Outa and Saapa also accused Myeni of repeatedly lying to the finance minister. In her correspondence on introducing a local lessor, Myeni said SAA would not have to pay the hefty PDP payments. She only admitted it would after the SAA CFO, Meyer, warned the minister.
Writing at the time, Meyer said there would be disastrous consequences for SAA and Treasury should the deal fail. Eventually, after both Nene and former finance minister Pravin Gordhan rejected the amended lease proposal, Gordhan ordered the board to sign the original deal.
“The point here is that Ms Myeni was willing and did take both the country and the company to the edge of a cliff and it was frankly the minister and his staff that managed to pull the company and the country back from the edge,” said Steinberg.

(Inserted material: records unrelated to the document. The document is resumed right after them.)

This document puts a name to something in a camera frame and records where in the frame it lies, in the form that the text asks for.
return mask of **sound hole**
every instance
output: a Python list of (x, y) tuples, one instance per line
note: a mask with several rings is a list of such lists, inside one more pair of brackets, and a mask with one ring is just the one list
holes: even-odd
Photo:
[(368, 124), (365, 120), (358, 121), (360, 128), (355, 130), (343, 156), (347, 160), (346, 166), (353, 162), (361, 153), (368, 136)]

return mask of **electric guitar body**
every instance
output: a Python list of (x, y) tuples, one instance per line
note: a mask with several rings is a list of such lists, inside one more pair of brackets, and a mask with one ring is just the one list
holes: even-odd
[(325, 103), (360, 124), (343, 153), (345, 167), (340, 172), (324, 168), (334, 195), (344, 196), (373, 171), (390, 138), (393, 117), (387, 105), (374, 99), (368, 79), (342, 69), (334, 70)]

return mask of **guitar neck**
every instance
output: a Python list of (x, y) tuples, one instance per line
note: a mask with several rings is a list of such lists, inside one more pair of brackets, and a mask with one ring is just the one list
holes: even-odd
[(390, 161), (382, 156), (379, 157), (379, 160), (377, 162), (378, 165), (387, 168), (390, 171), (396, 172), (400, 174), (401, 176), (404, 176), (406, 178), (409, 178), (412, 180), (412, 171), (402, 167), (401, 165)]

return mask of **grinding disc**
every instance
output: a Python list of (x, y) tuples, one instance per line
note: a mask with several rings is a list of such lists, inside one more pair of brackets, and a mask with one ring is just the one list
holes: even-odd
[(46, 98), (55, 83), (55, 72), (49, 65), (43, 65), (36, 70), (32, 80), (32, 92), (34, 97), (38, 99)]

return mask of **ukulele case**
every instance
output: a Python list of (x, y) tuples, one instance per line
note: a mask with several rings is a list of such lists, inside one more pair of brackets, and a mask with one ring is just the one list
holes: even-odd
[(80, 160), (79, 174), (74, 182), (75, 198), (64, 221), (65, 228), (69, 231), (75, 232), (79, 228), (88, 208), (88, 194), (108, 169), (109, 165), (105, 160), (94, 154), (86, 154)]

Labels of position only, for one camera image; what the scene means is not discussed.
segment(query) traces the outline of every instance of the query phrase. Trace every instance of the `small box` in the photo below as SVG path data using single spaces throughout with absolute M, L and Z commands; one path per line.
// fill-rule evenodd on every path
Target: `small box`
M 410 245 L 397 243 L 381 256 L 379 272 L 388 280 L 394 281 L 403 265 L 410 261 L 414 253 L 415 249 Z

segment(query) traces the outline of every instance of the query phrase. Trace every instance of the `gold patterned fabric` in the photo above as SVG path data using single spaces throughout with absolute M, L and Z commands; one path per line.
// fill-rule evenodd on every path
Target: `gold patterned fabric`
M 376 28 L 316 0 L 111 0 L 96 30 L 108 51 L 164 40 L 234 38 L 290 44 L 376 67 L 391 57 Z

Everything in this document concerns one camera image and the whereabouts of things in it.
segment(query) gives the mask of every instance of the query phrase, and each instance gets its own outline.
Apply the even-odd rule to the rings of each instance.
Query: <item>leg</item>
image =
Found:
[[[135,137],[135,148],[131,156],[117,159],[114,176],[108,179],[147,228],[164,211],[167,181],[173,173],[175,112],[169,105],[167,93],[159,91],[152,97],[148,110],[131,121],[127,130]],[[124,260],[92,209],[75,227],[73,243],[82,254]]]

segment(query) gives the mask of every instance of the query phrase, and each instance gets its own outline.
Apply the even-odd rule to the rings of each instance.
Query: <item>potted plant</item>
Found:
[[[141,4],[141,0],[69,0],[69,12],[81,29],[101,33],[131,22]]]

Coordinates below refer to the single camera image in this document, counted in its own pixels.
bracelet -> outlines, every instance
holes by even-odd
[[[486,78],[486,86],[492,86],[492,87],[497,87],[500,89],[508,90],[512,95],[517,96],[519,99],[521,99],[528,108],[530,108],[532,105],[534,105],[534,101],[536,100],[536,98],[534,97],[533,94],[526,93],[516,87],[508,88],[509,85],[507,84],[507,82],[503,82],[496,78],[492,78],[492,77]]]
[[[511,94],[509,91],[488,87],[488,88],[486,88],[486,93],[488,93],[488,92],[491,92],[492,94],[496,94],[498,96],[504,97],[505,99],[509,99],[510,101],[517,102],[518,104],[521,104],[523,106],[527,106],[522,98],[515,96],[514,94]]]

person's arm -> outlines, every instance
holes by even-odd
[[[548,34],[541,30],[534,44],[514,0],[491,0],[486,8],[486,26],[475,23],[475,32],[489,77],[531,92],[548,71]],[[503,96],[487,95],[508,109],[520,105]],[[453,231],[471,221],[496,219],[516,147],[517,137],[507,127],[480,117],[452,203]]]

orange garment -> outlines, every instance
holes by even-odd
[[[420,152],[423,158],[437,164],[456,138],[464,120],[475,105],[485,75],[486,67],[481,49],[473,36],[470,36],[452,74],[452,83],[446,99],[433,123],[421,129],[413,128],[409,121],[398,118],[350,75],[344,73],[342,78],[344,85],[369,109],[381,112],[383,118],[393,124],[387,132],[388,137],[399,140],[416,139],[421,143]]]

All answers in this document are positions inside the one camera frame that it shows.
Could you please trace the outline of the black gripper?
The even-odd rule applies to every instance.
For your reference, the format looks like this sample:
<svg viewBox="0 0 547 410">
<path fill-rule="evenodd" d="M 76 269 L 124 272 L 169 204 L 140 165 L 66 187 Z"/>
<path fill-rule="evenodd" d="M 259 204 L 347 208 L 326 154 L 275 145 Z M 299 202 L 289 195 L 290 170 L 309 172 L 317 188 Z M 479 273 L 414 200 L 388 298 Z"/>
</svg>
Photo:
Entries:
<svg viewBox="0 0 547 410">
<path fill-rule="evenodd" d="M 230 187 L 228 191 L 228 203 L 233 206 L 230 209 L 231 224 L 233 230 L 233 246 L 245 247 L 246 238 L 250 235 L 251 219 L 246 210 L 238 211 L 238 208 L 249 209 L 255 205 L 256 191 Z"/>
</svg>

“She misrepresented facts to her shareholder. She misrepresented facts to Parliament. She misrepresented facts to Airbus. She stopped the signing of financial statements,” she added.
Myeni denied she willingly misled Nene and claimed that while there was no clear written board resolution to modify the Airbus lease agreement, board members were still behind it.
Buthelezi said emails from the SAA company secretary, former board member Tony Dixon, and Nene suggested the board had approved the amended deal, which executives who testified denied.
Buthelezi said about the delayed Airbus deal “this refusal to sign was not a refusal to sign of the chairperson. It was a refusal to sign by the board in its entirety while it was being indulged by the ministers and while it was being indulged by Airbus giving extensions to these deals”.
Myeni repeatedly claimed that she should not be held accountable for the actions of her board, which Steinberg rejected, citing the Companies Act, which says directors can be jointly and severally held liable.
“The interests of the entire South African public are at stake, not simply narrow a narrow class of shareholders. This is particularly so as SAA received billions in government guarantees leaving the government liable should SAA have defaulted on any of its liabilities,” said Steinberg.